» AIM OF THE EXERCISE
Exactly as written, print the lines from the top of the listing through the line containing "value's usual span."; include no pictures.

» RECORDED DATA

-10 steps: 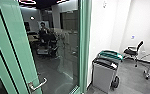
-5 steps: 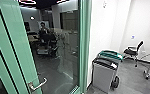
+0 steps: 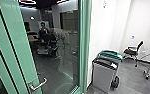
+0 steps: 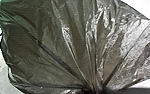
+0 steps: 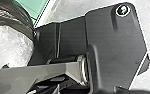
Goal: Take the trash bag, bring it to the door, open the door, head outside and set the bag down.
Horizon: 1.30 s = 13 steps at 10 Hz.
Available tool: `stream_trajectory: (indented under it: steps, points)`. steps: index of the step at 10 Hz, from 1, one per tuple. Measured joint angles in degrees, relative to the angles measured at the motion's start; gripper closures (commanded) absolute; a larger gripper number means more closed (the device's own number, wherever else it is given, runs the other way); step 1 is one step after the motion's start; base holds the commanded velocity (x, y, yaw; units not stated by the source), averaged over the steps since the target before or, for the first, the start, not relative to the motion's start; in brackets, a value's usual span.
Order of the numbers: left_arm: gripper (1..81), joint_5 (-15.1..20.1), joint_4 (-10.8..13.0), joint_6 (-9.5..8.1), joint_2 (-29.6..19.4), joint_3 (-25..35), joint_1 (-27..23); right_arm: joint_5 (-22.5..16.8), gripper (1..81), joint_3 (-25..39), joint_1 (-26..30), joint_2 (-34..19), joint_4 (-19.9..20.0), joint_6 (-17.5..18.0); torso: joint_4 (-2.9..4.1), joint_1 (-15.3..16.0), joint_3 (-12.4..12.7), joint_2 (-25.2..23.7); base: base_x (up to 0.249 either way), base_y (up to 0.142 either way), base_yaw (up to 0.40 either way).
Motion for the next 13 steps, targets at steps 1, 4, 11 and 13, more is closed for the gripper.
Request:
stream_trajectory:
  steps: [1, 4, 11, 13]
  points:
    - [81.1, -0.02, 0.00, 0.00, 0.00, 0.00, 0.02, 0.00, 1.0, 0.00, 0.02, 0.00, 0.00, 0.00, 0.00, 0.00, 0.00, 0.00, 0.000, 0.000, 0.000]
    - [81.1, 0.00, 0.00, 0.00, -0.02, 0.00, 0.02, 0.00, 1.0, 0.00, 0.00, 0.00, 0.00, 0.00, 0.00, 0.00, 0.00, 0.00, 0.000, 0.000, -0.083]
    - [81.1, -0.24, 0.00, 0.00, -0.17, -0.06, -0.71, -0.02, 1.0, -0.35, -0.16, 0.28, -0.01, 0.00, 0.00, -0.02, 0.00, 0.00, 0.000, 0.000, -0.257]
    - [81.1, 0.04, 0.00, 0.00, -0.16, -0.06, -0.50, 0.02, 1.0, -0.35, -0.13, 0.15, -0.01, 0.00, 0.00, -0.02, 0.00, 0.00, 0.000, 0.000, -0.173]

» ANSWER SECTION
-10 steps: 
-5 steps: 
+0 steps: 
+0 steps: 
+0 steps: 
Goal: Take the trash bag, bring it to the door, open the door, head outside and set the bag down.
Horizon: 1.30 s = 13 steps at 10 Hz.
Available tool: `stream_trajectory: (indented under it: steps, points)`. steps: index of the step at 10 Hz, from 1, one per tuple. Measured joint angles in degrees, relative to the angles measured at the motion's start; gripper closures (commanded) absolute; a larger gripper number means more closed (the device's own number, wherever else it is given, runs the other way); step 1 is one step after the motion's start; base holds the commanded velocity (x, y, yaw; units not stated by the source), averaged over the steps since the target before or, for the first, the start, not relative to the motion's start; in brackets, a value's usual span.

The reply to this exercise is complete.